The amount of DNA in an organism's cells varies enormously across the tree of life — up to 7,000-fold in animals alone. This variation is not simply a reflection of organismal complexity: some grasshoppers carry roughly 6× more DNA than humans. Most of this variation is due to highly repetitive non-coding regions and transposable elements rather than differences in gene number.

Why does so much variation exist? How does it arise and spread? Are there consistent patterns of genome size change across lineages? I use flow cytometry-based genome size estimates combined with comparative phylogenetic approaches to investigate these patterns across a broad range of insects. While most of my work has focused on Drosophila species, I have also been part of collaborative efforts spanning multiple beetle families and other insects.

I am actively working to sequence individuals from species that show unusual or extreme patterns of genome size change, to identify the molecular mechanisms driving those shifts.

While genome size variation between species is well documented, genome size — like any other quantitative trait — also varies within a species. In the Drosophila Genetic Reference Panel, the largest genomes contain roughly 30,000,000 more base pairs than the smallest. This within-species variation has been shown to correlate with reproductive fitness, body size, and developmental timing.

I have used long-running phenotype selection lines to examine genome size change over relatively short evolutionary timescales. I am actively investigating the evolutionary advantages (and disadvantages) of carrying more or less DNA — whether specific types of repetitive DNA assist in environmental adaptation, and how much intraspecific variation is expected before it contributes to divergence or speciation.

Underreplication is a fascinating phenomenon in which DNA replication stalls before copying the late-replicating heterochromatin. Long known in the polytene salivary glands of Drosophila, it was only recently documented in thoracic tissue. We showed — with the help of expert undergraduate dissectors — the specific thoracic tissues in which this stalling occurs, and I subsequently demonstrated underreplication in 132 species across the Drosophila genus.

Because genome size variation is largely due to repetitive and non-coding DNA in heterochromatic regions, underreplication offers a unique window into how heterochromatin and euchromatin evolve at different rates. We find dramatically different patterns of change between chromatin types across species. I hope to answer outstanding questions about this phenomenon through long-read sequencing, transcriptomics, and phenotypic studies.

Sex chromosomes are often the first biological structure invoked to explain differences between males and females. In XY systems, as sex chromosomes differentiate over evolutionary time, the Y chromosome loses gene content and becomes increasingly heterochromatized and compacted.

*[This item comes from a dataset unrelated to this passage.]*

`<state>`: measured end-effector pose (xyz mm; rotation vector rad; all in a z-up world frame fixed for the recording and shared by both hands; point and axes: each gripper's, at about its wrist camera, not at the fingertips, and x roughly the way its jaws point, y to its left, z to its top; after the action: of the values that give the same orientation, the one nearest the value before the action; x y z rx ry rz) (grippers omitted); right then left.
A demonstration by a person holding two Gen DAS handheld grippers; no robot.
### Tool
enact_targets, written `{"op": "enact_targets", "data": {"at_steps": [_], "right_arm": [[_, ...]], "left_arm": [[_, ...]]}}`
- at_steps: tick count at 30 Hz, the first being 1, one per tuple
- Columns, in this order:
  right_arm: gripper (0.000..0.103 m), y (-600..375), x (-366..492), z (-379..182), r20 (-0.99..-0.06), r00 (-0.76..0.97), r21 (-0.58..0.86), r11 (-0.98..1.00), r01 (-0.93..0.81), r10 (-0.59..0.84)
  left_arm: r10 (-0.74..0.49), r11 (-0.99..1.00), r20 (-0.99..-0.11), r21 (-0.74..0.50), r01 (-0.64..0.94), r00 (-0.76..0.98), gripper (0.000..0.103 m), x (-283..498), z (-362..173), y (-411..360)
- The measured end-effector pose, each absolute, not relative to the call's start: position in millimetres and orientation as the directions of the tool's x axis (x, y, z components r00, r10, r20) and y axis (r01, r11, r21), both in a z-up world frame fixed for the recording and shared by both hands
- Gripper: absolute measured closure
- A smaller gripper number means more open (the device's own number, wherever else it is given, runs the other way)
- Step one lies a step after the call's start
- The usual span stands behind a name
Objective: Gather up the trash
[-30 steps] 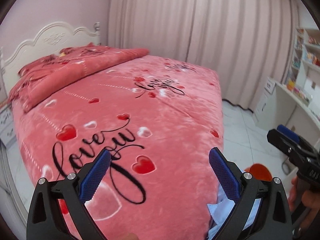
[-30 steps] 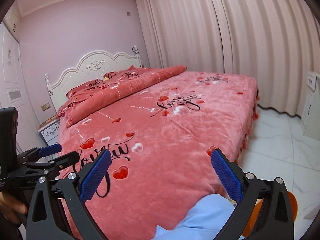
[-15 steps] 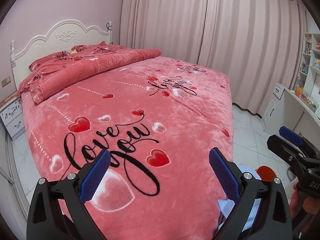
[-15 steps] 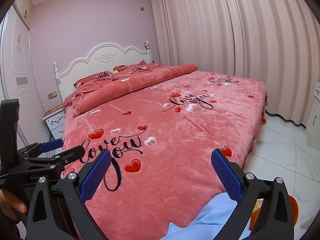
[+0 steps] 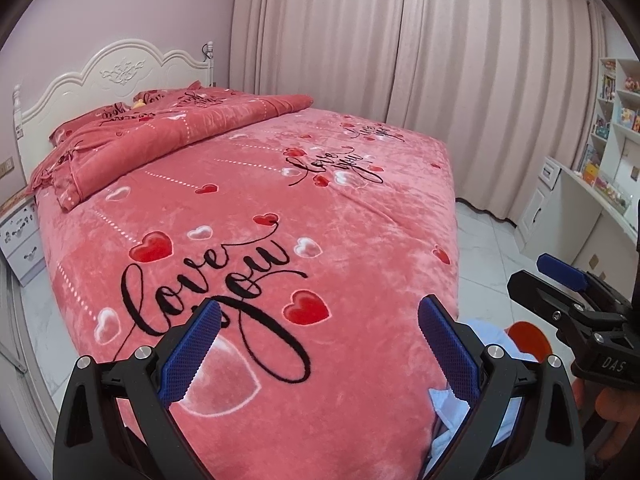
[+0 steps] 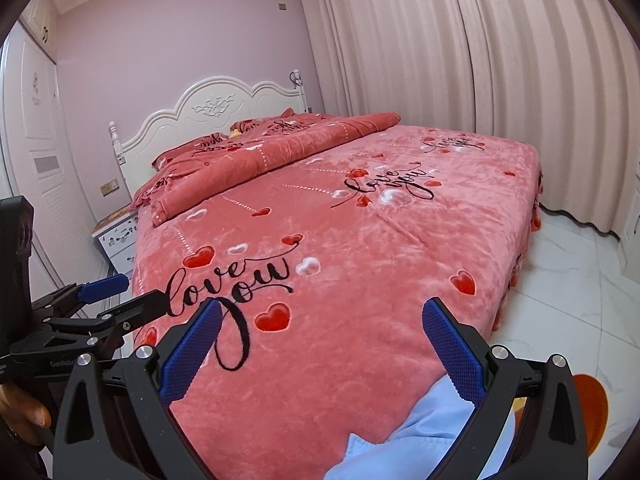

We have found that in many Drosophila species, not only does gene content decrease — the physical amount of DNA on the Y chromosome shrinks as well.

Hypothetically, the Y chromosome shrinks progressively until it becomes so small that it can be lost entirely, potentially triggering sex chromosome turnover and the emergence of neo-sex chromosome systems. I use genome size differences between males and females (measured via flow cytometry) as a proxy for Y chromosome content, allowing rapid screening across many species to identify candidates for turnover events.

Beyond physical size, I am interested in what genetic content is found on neo-sex chromosomes, and whether specific chromosomes are more likely to be recruited as sex chromosomes. I am sequencing males and females from species that I have identified as having probable sex chromosome turnover events to investigate these questions directly.

Forensic entomology is the application of insect biology to legal investigations. The most prominent application is in medico-legal death investigations, where insects colonizing remains can be used to estimate the time and circumstances of death. Underpinning this applied work is a foundation of basic biological knowledge: development, occurrence, geographic distribution, and the effects of environmental variables on insect biology.

Previous work in my lab has contributed to the transcriptomics of forensically relevant blow flies, including small RNA markers of developmental age and sex-identification approaches for immature specimens. Current efforts focus on documenting the distributions and occurrences of forensically relevant Diptera across the ecoregions of Utah, in collaboration with Dr. Lauren M. Weidner at Arizona State University. We are also developing genomic and bioinformatic pipelines for eDNA-based identification and detection of these important flies.